▸ **Exercise prompt**
The exercise calls for the lines from the one containing "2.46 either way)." to the end of the data below to be output exactly, pictures excluded.

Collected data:
____________________

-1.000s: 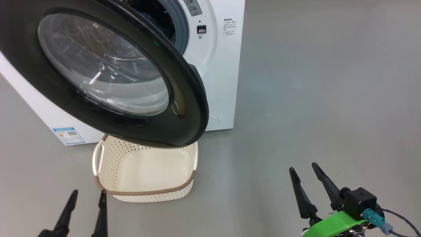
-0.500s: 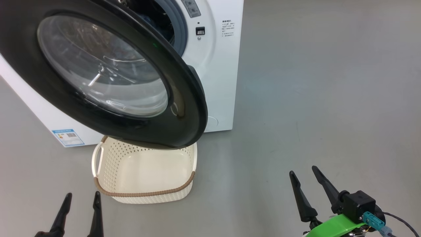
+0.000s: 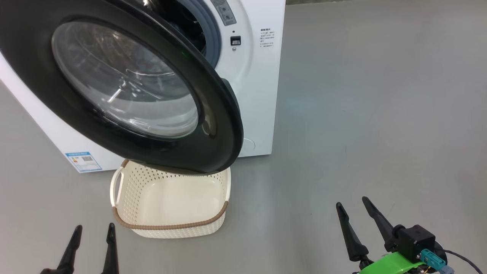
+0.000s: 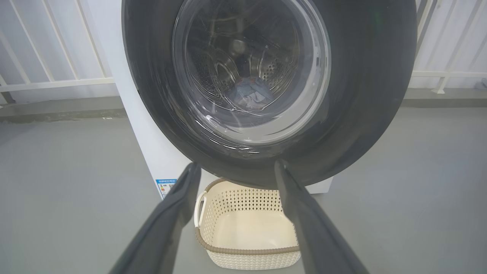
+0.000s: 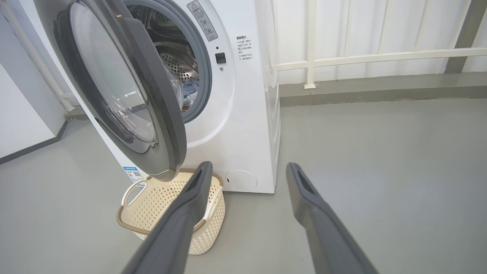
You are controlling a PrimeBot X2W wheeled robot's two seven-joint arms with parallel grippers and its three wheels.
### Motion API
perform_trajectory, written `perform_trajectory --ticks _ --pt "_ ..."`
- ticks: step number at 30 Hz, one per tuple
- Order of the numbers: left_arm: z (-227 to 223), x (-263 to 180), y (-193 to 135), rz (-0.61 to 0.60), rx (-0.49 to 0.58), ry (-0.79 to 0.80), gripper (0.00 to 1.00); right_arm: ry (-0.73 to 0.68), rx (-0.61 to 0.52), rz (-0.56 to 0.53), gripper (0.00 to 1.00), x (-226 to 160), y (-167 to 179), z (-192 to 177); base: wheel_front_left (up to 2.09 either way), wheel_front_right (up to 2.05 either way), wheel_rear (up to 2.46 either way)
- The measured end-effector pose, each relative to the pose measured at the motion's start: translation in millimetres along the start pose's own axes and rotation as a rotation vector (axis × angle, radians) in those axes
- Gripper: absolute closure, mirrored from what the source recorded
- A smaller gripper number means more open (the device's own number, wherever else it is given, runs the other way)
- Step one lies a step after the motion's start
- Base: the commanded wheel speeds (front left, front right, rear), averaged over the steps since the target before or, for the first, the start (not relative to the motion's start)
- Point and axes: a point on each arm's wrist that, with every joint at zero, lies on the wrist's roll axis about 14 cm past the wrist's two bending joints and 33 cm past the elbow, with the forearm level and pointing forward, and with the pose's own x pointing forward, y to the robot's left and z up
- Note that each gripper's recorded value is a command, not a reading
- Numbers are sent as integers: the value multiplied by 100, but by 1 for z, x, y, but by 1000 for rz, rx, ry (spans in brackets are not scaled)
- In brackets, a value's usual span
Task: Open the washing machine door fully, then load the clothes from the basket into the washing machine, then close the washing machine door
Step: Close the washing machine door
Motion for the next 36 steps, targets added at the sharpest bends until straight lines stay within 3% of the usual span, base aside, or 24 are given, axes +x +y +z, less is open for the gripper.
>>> perform_trajectory --ticks 25,26,27,29,30,36 --pt "-2 -8 7 27 2 8 0 6 1 31 0 5 10 -2 0 0 0" --pt "-2 -8 7 27 2 8 0 6 1 32 6 5 10 -2 0 0 0" --pt "-2 -8 7 27 2 7 0 7 1 32 28 5 10 -2 0 0 0" --pt "-2 -8 7 27 2 7 0 9 1 31 91 5 10 -3 0 0 0" --pt "-2 -8 7 27 2 8 0 10 3 30 100 5 9 -3 0 0 0" --pt "-4 -7 7 30 1 13 0 -50 51 0 100 9 1 14 0 0 0"
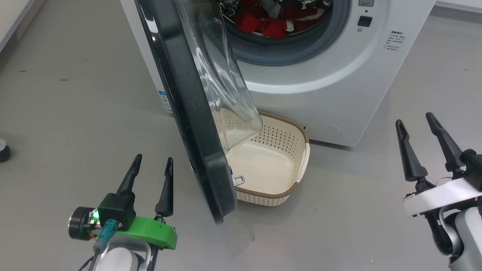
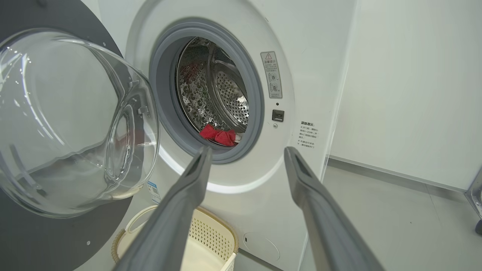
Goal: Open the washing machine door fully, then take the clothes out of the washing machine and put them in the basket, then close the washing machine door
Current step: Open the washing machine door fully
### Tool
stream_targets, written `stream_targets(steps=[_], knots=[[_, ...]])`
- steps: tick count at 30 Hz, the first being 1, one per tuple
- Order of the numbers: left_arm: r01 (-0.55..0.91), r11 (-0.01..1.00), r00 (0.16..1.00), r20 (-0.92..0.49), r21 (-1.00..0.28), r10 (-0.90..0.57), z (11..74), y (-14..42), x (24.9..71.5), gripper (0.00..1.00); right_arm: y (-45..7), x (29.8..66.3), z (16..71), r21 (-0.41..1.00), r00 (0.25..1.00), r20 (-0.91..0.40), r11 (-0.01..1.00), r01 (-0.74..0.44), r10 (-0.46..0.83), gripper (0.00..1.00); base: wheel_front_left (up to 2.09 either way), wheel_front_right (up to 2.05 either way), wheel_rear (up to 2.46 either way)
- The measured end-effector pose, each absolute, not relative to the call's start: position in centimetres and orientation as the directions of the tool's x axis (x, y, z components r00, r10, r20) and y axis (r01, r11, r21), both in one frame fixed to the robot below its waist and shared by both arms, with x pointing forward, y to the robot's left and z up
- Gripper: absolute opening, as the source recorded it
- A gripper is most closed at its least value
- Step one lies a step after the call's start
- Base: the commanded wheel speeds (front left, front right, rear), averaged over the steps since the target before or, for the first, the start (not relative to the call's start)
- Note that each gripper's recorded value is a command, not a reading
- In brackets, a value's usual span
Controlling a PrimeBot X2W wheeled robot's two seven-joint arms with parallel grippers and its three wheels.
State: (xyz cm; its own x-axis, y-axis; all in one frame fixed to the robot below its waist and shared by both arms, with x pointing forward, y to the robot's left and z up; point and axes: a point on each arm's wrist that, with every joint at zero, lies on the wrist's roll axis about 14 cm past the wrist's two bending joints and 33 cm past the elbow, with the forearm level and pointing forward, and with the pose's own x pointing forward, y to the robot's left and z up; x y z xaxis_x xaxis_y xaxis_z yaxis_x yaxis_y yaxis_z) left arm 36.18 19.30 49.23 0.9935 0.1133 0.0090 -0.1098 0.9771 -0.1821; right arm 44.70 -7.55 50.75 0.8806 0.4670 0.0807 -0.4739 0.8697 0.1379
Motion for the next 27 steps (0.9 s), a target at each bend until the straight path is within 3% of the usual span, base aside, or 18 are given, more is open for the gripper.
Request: stream_targets(steps=[5, 12, 27], knots=[[-0.11, 0.977, 0.994, 0.007, -0.183, 0.114, 49.2, 19.3, 36.0, 1.0, -6.8, 44.2, 51.4, 0.171, 0.896, 0.11, 0.88, -0.443, 0.43, 1.0, 0.0, 0.0, 0.0], [-0.111, 0.977, 0.993, 0.005, -0.183, 0.114, 49.1, 19.3, 36.0, 1.0, -5.8, 42.2, 49.1, 0.22, 0.902, 0.048, 0.877, -0.428, 0.428, 1.0, 0.0, 0.0, 0.0], [-0.114, 0.976, 0.993, 0.0, -0.187, 0.116, 49.0, 19.3, 35.9, 1.0, -4.9, 41.1, 47.6, 0.218, 0.903, 0.008, 0.88, -0.421, 0.43, 1.0, 0.0, 0.0, 0.0]])
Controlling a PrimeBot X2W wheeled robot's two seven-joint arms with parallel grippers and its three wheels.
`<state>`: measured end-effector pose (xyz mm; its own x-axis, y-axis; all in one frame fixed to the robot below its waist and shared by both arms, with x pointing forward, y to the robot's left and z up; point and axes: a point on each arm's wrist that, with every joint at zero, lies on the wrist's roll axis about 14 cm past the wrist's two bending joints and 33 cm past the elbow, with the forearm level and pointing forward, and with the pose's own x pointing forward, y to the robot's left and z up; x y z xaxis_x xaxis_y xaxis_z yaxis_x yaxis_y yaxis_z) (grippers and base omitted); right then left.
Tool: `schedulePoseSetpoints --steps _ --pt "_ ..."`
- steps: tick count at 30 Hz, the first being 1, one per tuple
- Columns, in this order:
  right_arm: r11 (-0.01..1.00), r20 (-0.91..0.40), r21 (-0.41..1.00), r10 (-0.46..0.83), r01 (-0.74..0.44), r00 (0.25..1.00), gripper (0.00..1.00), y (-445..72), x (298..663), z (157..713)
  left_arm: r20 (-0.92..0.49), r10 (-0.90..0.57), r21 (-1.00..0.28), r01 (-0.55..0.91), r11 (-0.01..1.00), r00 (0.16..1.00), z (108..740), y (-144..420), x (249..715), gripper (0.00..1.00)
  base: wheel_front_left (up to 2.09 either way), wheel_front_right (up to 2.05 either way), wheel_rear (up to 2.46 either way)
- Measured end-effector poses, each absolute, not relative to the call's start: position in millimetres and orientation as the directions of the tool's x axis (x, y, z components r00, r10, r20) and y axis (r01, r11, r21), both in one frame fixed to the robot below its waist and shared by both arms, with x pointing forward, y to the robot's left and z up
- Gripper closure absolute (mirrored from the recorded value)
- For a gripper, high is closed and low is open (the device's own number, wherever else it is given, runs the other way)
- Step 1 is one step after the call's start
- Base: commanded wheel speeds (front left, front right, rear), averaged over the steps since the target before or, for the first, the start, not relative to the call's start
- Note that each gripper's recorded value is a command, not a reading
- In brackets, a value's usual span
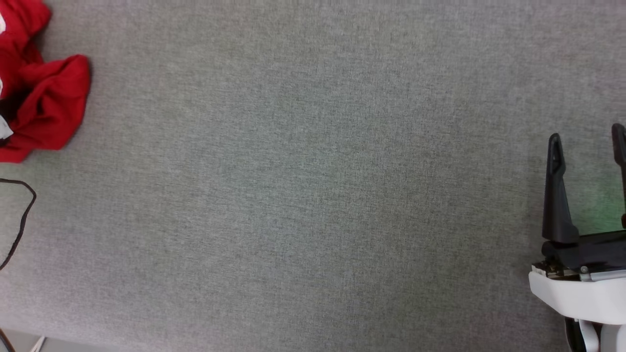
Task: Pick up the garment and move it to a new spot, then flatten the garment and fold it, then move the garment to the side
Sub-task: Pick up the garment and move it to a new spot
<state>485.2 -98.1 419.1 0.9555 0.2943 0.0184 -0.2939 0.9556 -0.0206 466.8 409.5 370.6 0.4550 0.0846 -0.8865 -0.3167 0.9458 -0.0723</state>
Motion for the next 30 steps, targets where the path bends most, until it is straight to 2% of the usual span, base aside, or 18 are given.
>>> schedulePoseSetpoints --steps 4,10,17,24,30 --pt "0.954 0.045 -0.006 0.299 -0.299 0.953 0.00 -95 482 434 -0.851 0.110 -0.043 -0.276 0.960 0.514 399 414 472 1.00 0.00 0.00 0.00" --pt "0.947 0.103 0.026 0.317 -0.321 0.943 0.00 -86 475 463 -0.745 0.123 0.025 -0.156 0.987 0.655 468 410 488 1.00 0.00 0.00 0.00" --pt "0.946 0.167 0.040 0.311 -0.321 0.936 0.00 -88 462 498 -0.585 0.049 0.093 0.007 0.996 0.809 559 377 507 1.00 0.00 0.00 0.00" --pt "0.956 0.193 0.053 0.275 -0.290 0.942 0.00 -102 446 517 -0.473 -0.096 0.173 0.200 0.964 0.876 620 313 525 1.00 0.00 0.00 0.00" --pt "0.968 0.198 0.063 0.226 -0.242 0.954 0.00 -121 432 526 -0.393 -0.271 0.197 0.369 0.908 0.879 651 240 540 1.00 0.00 0.00 0.00"
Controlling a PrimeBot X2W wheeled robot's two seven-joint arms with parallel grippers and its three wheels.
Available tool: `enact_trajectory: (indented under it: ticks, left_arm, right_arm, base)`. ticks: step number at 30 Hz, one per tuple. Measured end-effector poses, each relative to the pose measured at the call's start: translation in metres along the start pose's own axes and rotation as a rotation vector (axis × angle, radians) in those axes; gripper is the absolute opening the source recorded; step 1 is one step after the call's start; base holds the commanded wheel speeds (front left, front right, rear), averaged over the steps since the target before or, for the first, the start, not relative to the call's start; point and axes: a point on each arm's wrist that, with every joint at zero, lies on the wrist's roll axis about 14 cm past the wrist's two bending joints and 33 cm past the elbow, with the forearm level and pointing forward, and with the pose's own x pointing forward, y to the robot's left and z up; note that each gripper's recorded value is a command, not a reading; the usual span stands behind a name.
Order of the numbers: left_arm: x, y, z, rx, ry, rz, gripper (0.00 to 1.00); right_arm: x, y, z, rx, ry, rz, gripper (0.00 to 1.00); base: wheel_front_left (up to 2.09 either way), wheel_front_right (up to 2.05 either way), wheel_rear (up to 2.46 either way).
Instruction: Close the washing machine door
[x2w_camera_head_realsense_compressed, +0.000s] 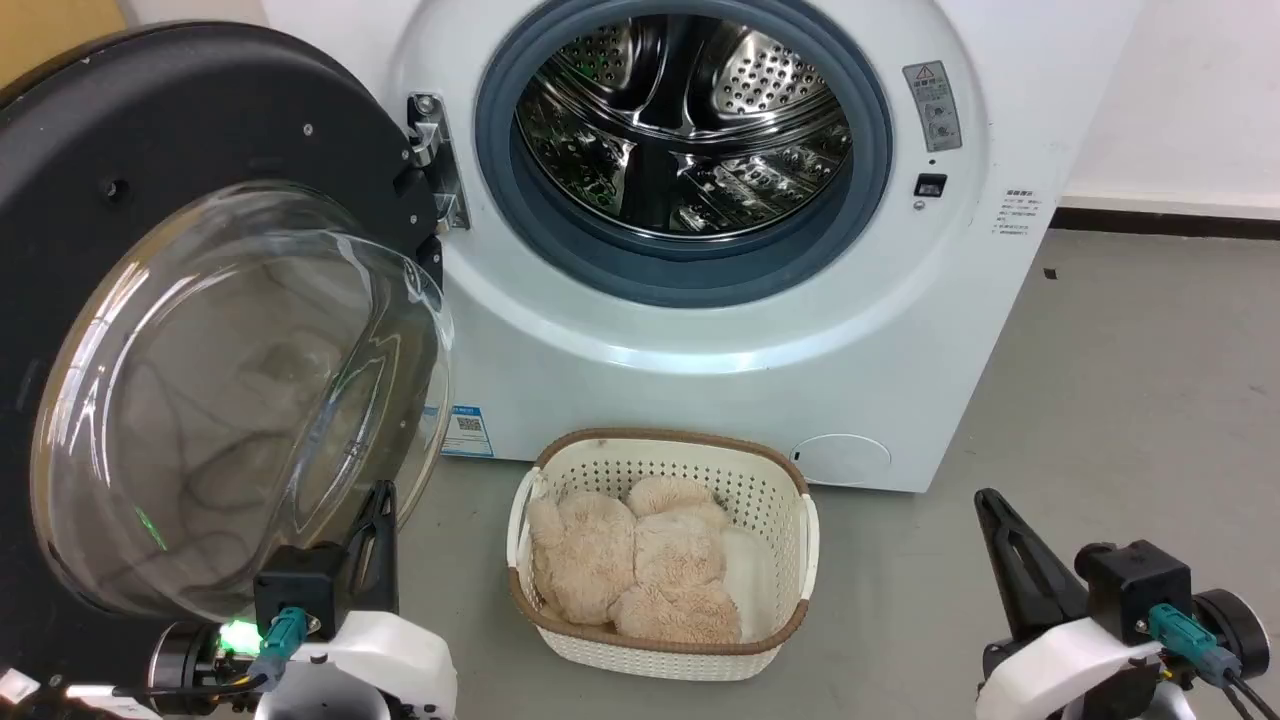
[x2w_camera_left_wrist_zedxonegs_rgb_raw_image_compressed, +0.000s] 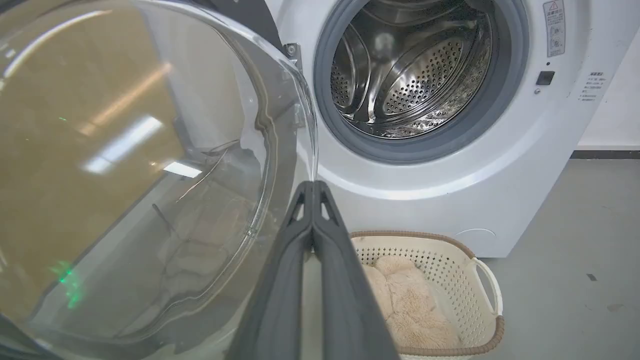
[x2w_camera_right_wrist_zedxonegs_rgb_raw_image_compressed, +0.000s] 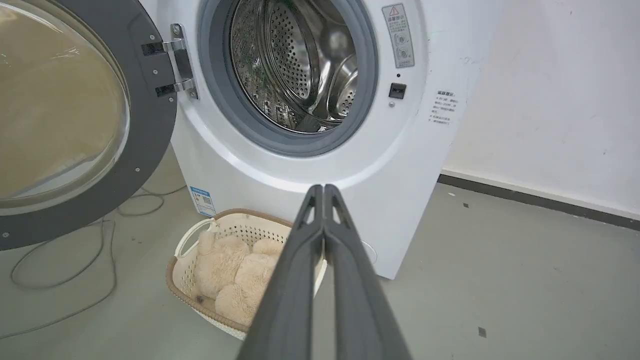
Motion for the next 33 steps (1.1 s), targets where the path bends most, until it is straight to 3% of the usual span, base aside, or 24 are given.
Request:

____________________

▸ **Final answer**
Order of the numbers: left_arm: x, y, z, rx, ry, rz, gripper (0.00 to 1.00); right_arm: x, y, z, rx, ry, rz, gripper (0.00 to 1.00); base: wheel_front_left (up to 2.09 either way), wheel_front_right (up to 2.05 either way), wheel_rear (up to 2.46 either way).
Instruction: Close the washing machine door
[x2w_camera_head_realsense_compressed, +0.000s] 
[x2w_camera_left_wrist_zedxonegs_rgb_raw_image_compressed, +0.000s] 
[x2w_camera_right_wrist_zedxonegs_rgb_raw_image_compressed, +0.000s] 
Motion for the next 33 steps (1.1 s), targets where the path bends most, until it is straight to 3% of the usual span, base aside, or 24 are given.
Request:

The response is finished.